Unilever Centre for Molecular Science Informatics, Department of Chemistry, University of Cambridge, Cambridge, England.
J Chem Inf Model. 2011 Mar 28;51(3):739-53. doi: 10.1021/ci100384d. Epub 2011 Mar 9.
We have produced an open source, freely available, algorithm (Open Parser for Systematic IUPAC Nomenclature, OPSIN) that interprets the majority of organic chemical nomenclature in a fast and precise manner. This has been achieved using an approach based on a regular grammar. This grammar is used to guide tokenization, a potentially difficult problem in chemical names.
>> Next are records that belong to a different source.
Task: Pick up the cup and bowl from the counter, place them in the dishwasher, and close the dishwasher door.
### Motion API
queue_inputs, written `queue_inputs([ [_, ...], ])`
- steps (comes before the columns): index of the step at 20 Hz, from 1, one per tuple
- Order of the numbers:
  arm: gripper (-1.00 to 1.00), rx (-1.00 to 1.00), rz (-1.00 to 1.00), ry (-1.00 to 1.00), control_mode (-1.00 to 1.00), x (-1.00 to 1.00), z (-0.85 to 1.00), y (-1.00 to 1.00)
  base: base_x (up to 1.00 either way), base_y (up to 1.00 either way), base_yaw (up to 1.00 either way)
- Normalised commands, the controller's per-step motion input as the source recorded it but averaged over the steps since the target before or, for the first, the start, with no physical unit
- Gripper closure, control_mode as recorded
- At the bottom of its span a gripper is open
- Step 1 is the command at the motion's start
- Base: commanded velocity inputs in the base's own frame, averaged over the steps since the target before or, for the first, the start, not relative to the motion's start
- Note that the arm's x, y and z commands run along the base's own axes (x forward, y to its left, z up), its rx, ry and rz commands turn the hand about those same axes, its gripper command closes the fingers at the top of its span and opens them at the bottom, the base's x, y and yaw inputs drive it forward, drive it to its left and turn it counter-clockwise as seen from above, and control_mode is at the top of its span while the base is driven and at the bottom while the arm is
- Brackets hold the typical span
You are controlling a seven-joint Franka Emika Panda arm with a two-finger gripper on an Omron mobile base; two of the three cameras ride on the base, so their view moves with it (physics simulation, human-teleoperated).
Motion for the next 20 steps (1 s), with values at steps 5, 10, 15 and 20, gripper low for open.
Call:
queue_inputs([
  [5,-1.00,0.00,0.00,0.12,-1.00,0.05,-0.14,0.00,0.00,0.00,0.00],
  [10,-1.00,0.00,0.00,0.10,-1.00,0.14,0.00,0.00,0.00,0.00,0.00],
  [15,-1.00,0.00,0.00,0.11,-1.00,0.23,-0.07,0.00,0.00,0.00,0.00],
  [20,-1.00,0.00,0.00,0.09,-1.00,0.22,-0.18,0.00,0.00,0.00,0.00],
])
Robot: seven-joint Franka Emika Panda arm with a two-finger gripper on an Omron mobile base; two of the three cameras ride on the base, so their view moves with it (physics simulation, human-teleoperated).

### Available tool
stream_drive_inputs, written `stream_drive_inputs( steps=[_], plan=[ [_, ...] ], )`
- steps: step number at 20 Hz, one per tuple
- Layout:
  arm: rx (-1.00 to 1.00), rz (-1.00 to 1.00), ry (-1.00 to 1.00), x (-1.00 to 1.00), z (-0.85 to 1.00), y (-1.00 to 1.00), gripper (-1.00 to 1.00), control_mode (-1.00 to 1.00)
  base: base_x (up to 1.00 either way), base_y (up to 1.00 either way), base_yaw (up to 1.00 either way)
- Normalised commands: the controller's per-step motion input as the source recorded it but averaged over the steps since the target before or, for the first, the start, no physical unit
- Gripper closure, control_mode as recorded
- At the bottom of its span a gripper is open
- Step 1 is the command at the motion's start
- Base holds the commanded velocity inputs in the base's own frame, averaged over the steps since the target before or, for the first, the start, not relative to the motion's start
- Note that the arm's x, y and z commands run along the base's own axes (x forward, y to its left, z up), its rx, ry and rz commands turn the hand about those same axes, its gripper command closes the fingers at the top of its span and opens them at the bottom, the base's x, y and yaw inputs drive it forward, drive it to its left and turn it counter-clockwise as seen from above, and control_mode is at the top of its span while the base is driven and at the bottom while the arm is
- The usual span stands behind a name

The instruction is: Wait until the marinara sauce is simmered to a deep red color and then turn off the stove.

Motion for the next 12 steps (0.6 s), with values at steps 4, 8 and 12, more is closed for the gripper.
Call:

From the parsed chemical name, an XML parse tree is constructed that is operated on in a stepwise manner until the structure has been reconstructed from the name. Results from OPSIN on various computer generated name/structure pair sets are presented. These show exceptionally high precision (99.8%+) and, when using general organic chemical nomenclature, high recall (98.7-99.2%). This software can serve as the basis for future open source developments of chemical name interpretation.
我们开发了一个开源、免费、算法(用于系统 IUPAC 命名法的开放解析器,OPSIN),可以快速、准确地解释大多数有机化学命名法。这是通过基于正则语法的方法实现的。该语法用于指导标记化,这在化学名称中是一个潜在的难题。从解析后的化学名称中,构建一个 XML 解析树,然后逐步操作该解析树,直到从名称中重建结构。我们展示了 OPSIN 在各种计算机生成的名称/结构对集上的结果。这些结果显示出极高的精度(99.8%+),并且在使用通用有机化学命名法时,召回率也很高(98.7-99.2%)。该软件可以作为未来开源化学命名解释开发的基础。